Now Pierce is looking forward to spending the rest of his career with the team and Ainge is hailing him as "the best player and the best leader the Celtics have had" since the late 1980s.
"I just feel like I'm getting better with age," Pierce said Tuesday, "becoming a smarter player, maturing as a player."
One day after signing a three-year contract extension that ties him to the Celtics for the next five seasons, Pierce smiled often while surrounded by Ainge, coach Doc Rivers and members of the ownership group at a news conference.
"I wanted to finish my career as a Celtic," Pierce said. "Hopefully, this is another step toward me doing it."
Gone was any sign of his sometimes rocky relationship with Rivers in 2004-05, the coach's first year with the Celtics. And it's been 14 months since he lost his cool and was ejected for elbowing Indiana's Jamaal Tinsley late in Game 6 of the first round of the playoffs, which Pierce said was a "bonehead" play.
"I never once looked at Paul as an immature kid or a bad kid," said Ainge, Boston's executive director of basketball operations. "I just think that he didn't handle a situation right, like most of us at 26 and 27."
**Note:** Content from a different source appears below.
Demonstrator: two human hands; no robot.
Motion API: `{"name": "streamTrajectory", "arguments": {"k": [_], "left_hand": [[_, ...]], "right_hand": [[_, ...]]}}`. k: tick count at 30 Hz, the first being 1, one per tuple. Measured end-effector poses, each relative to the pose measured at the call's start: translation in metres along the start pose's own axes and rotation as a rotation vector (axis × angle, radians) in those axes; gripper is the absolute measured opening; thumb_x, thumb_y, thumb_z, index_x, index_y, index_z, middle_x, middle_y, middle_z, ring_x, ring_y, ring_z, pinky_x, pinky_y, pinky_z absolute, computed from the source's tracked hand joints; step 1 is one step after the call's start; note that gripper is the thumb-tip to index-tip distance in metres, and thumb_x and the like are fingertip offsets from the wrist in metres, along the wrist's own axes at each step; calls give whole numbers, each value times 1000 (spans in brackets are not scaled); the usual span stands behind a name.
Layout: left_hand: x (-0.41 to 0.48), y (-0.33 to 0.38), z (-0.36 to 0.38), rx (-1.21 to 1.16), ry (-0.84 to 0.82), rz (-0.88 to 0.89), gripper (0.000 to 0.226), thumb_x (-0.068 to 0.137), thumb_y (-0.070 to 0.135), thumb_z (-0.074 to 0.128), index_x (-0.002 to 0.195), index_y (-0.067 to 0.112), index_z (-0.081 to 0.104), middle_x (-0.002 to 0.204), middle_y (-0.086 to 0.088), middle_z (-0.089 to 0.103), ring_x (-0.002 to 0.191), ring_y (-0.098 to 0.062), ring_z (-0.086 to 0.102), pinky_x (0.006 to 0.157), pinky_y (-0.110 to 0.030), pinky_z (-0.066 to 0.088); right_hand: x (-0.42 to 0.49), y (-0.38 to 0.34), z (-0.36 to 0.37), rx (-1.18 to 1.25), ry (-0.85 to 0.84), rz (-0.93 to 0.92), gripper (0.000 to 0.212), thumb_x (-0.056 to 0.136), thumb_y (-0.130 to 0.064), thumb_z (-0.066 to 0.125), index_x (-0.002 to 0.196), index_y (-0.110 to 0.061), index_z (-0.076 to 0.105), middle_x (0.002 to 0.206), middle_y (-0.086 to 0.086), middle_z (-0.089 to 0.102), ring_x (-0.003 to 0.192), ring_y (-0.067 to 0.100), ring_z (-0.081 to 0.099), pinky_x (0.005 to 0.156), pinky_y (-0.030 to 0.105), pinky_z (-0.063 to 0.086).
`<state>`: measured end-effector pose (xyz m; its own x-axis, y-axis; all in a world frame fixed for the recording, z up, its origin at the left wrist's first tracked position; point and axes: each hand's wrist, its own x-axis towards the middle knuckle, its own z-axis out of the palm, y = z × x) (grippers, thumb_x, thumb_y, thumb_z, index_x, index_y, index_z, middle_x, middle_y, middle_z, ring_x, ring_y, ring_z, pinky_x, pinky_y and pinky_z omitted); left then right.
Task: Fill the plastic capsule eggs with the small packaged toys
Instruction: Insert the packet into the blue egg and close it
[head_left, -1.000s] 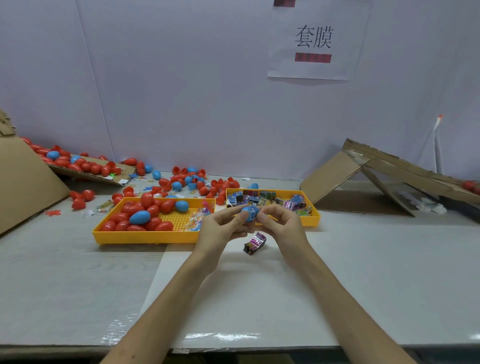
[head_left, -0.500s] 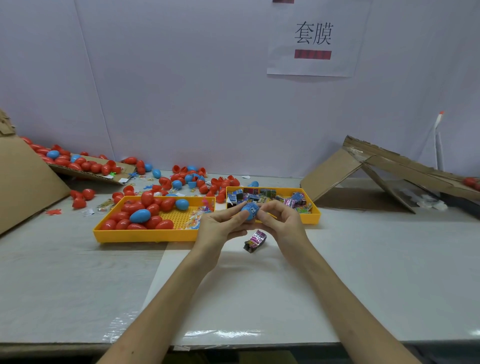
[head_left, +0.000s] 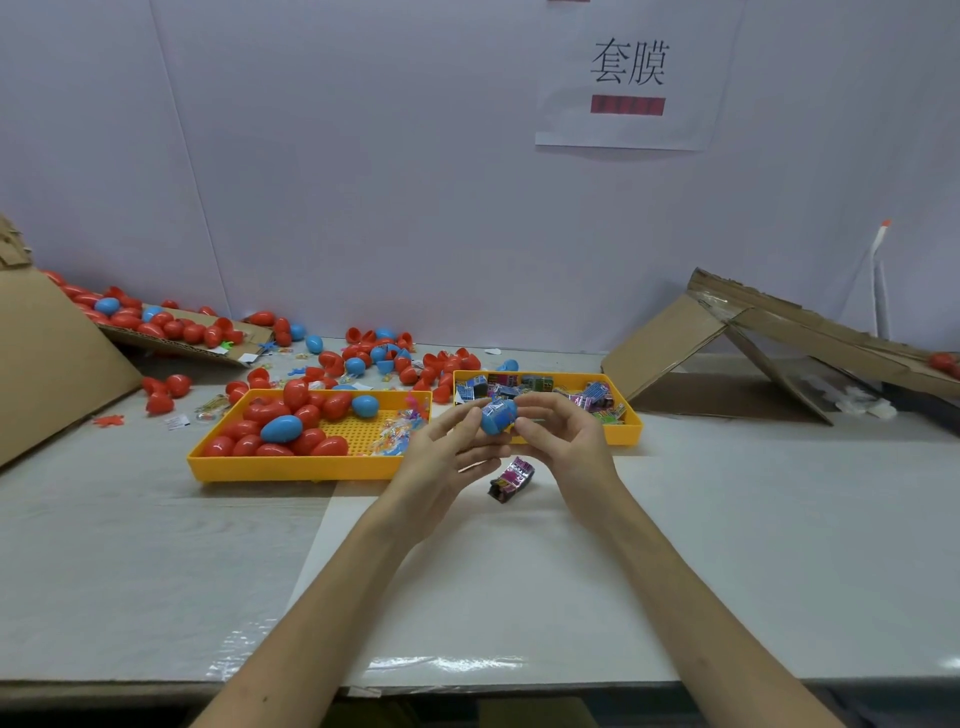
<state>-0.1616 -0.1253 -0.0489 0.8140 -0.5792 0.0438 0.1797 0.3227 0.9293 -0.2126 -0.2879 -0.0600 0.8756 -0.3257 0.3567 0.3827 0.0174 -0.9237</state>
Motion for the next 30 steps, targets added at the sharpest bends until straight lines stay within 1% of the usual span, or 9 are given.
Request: {"name": "streamTrajectory", "arguments": {"k": [3,6,8,11,15,17,20,25,30], "left_hand": [[-2,1,0,-13,-39,-42,32,105,32,51,124,10,64,99,-15,76,88,-22,75,74,-26,59],[-1,1,3,-12,-26,-91,35,103,37,52,119,9,65,99,-16,77,88,-23,75,73,-27,60],[-1,0,4,21,-40,-91,37,99,42,57,117,11,67,103,-15,77,92,-24,75,74,-27,60],[-2,-4,4,94,-56,-10,43,87,44,68,119,15,69,105,-10,77,95,-24,75,76,-25,59],[2,-5,3,184,84,127,47,74,39,78,116,21,70,107,-7,75,98,-23,74,77,-28,60],[4,-6,3,245,91,167,40,77,31,81,114,19,73,112,-8,72,101,-22,73,79,-29,60],[4,-7,2,281,89,188,30,85,17,79,115,19,74,113,-7,72,101,-22,72,78,-27,60],[4,-8,0,282,71,197,29,87,14,76,116,22,74,115,-8,70,98,-19,73,80,-29,60],[3,-8,1,310,57,213,29,90,12,73,119,21,73,118,-9,69,98,-19,73,83,-32,61]], "right_hand": [[0,-2,1,-42,10,-19,19,93,-3,68,104,-17,73,103,3,75,98,22,72,75,31,60],[-1,-2,0,-57,17,-38,16,94,-3,67,101,-14,75,103,5,76,98,23,73,74,30,60],[-1,-2,0,-50,34,-33,17,93,-2,67,97,-16,75,100,6,76,98,24,73,75,31,61],[-1,-2,0,-56,44,-30,17,92,-3,68,98,-18,76,99,4,77,98,24,73,80,36,62],[0,-1,0,-73,49,-6,16,91,-7,71,103,-15,76,103,7,77,99,28,73,86,47,60],[0,0,0,-92,43,5,14,90,-9,72,102,-14,76,103,8,77,99,30,73,88,49,59],[0,-1,0,-78,25,22,13,90,-12,72,101,-16,76,102,5,77,96,27,74,84,45,61],[0,0,-2,-6,-9,40,14,89,-11,71,103,-10,74,101,9,77,94,28,75,77,34,62],[0,-1,-2,33,-28,44,26,80,-20,75,103,-8,74,101,12,77,94,30,75,77,33,62]]}}
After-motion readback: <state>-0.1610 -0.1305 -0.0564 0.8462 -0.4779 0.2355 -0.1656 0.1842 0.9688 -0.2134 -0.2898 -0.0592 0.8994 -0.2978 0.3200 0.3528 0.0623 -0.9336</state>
The 28-year-old Pierce, a five-time All-Star, had been concerned that with many young players on the roster, the Celtics might not become a contender before he retired.
Three weeks after the Celtics' 2004-05 season ended, Ainge didn't rule out trading Pierce, but said he wasn't eager to part with him.
"There were a lot of questions about my future as a Celtic last summer," Pierce said, "a lot of contemplating if this is the right place for me.
"As last summer went on, I knew I wanted to be here. I know I wanted to change things around with my attitude, my play. I knew I wanted to come back and lead the young guys."
Pierce is scheduled to make about $31.5 million over the next two years, including a player option for 2007-08. The extension adds three years and $59 million after that, a basketball official told the Associated Press, speaking on the condition of anonymity because he was not authorized to release the terms.
"Whenever you give a player a contract of this magnitude, you're always worried about the pressure of living up to that," Ainge said. "This is old hat for Paul. He's been making some pretty good money."